La tv pubblica esiste in tutti i Paesi europei, ma leggi e prassi garantiscono indipendenza. In Italia non è così. Allora sarebbe meglio che lo Stato non la gestisse più e subentrasse la libera concorrenza

Credo che siamo l’unico Paese avanzato dove, quando arriva un nuovo governo, si cambiano i vertici della televisione pubblica, i direttori dei Tg, i conduttori dei principali programmi televisivi. I media, mi correggo, i giornali (perché la Tv pubblica ovviamente ne parla molto meno) commentano questi cambi, ma l’opinione pubblica non sembra essere interessata più di tanto. Lo si considera normale, ma non lo è.

 

Il governo Meloni, dopo qualche mese di attesa, si sta ora muovendo rapidamente. Si parla di epurazione. Ma la destra sostiene che lo stesso è accaduto in passato, che la sinistra aveva piazzato i propri rappresentanti nei posti chiave, che quanto viene fatto non è altro che un riequilibrio di una situazione squilibrata.
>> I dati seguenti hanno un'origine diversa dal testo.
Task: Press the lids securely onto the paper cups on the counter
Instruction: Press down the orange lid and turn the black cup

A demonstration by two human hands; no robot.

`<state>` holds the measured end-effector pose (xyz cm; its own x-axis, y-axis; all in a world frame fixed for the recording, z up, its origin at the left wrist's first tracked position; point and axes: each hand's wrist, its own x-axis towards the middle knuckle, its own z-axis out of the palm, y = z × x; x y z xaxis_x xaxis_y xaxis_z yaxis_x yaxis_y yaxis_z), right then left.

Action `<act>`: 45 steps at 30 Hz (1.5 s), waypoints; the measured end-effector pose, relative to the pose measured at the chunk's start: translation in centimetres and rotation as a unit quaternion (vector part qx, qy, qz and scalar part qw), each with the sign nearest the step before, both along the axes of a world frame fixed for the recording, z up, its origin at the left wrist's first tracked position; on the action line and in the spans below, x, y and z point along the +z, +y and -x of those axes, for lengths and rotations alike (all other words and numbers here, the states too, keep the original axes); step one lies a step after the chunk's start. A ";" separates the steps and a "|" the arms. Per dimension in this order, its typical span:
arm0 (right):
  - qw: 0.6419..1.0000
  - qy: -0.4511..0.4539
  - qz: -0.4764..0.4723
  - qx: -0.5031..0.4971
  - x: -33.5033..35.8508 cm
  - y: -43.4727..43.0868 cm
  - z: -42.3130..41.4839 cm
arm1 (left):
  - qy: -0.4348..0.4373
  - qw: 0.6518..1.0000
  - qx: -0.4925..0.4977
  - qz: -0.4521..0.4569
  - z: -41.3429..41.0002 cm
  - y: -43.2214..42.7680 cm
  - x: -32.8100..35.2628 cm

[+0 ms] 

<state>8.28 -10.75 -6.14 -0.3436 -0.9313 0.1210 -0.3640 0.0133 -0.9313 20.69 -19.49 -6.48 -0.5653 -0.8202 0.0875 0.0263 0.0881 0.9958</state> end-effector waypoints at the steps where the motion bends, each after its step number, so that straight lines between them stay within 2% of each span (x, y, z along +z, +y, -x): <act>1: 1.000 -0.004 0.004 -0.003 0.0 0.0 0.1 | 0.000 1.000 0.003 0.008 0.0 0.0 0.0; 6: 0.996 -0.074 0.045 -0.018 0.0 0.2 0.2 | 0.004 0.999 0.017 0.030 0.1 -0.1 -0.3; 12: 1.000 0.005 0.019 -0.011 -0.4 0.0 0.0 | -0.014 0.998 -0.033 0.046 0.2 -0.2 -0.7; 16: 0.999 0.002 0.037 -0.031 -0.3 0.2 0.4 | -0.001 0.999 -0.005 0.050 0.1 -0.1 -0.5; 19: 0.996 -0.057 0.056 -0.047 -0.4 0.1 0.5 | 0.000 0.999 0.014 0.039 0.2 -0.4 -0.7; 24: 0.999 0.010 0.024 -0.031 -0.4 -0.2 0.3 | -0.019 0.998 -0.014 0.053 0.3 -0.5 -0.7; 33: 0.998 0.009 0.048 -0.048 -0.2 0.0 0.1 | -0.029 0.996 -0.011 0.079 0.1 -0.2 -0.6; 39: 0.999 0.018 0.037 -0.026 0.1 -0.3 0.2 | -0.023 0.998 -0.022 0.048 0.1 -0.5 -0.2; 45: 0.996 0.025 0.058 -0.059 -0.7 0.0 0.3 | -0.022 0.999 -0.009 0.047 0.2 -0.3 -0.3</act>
Non mi sembra sia così: si sta andando oltre a quanto visto in passato. Fra l’altro in precedenti occasioni, quando il centrodestra era al governo almeno si consentiva un’influenza dell’opposizione su una delle tre reti pubbliche, tradizionalmente Rai 3. Non è più così. Aggiungo che lo spostamento a destra della Tv pubblica rende ancora più anomala la situazione delle nostre Tv private, controllate da uno dei principali esponenti della destra.

 

Ma sono punti di vista, impressioni. Quel che invece è certo è che in Italia, un Paese avanzato, non una repubblica delle banane, l’influenza dei fattori politici sulle reti televisive è molto pesante. Una televisione pubblica esiste in tutti gli altri Paesi europei, ma le leggi e la prassi garantiscono una sostanziale indipendenza della Tv pubblica dalle pressioni politiche. L’autorevolezza della Bbc a livello mondiale conferma questa indipendenza al di là delle polemiche che di tanto in tanto emergono (compreso di recente). Ma da noi le garanzie di indipendenza non funzionano e le polemiche sono non occasionali, ma costanti e riguardano dirigenti, giornalisti e conduttori, una estensione sconosciuta negli altri Paesi.

 

Queste garanzie andrebbero rinforzate, ma occorre almeno considerare un’ipotesi più drastica: privatizzare la Rai. Dopo tutto, al di là delle motivazioni storiche, perché lo Stato deve gestire una televisione? Si potrà dire che fornire informazione è un servizio pubblico. Ma allora perché gli altri media (giornali e social) sono privati? Perché allora non avere un giornale di Stato? Perché non un social di Stato? In termini di capacità produttiva, che vantaggio ha lo Stato, rispetto ai privati, nel gestire una televisione? Quale interesse strategico esiste per lo Stato nel gestire tre canali televisivi nazionali, al di là dell’ovvio interesse politico nel trasmettere informazioni e idee in linea con gli interessi del governo? Una privatizzazione della Rai dovrebbe essere accompagnata da norme per realizzare un’effettiva concorrenza tra privati: la concorrenza tra diversi operatori è presidio essenziale perché il privato possa fornire un servizio televisivo non distorto da interessi di parte.

 

Probabilmente sto parlando al vento, un’altra «predica inutile» per dirla con Luigi Einaudi. Sì perché quale governo sarebbe tanto lungimirante da rinunciare al vantaggio di breve periodo derivante dal gestire tre reti nazionali per liberare la televisione dal controllo di interessi politici? Non lo hanno fatto i governi passati e certo non lo farà questo governo. Per cui, avanti così. E ci tocca pure pagare il canone.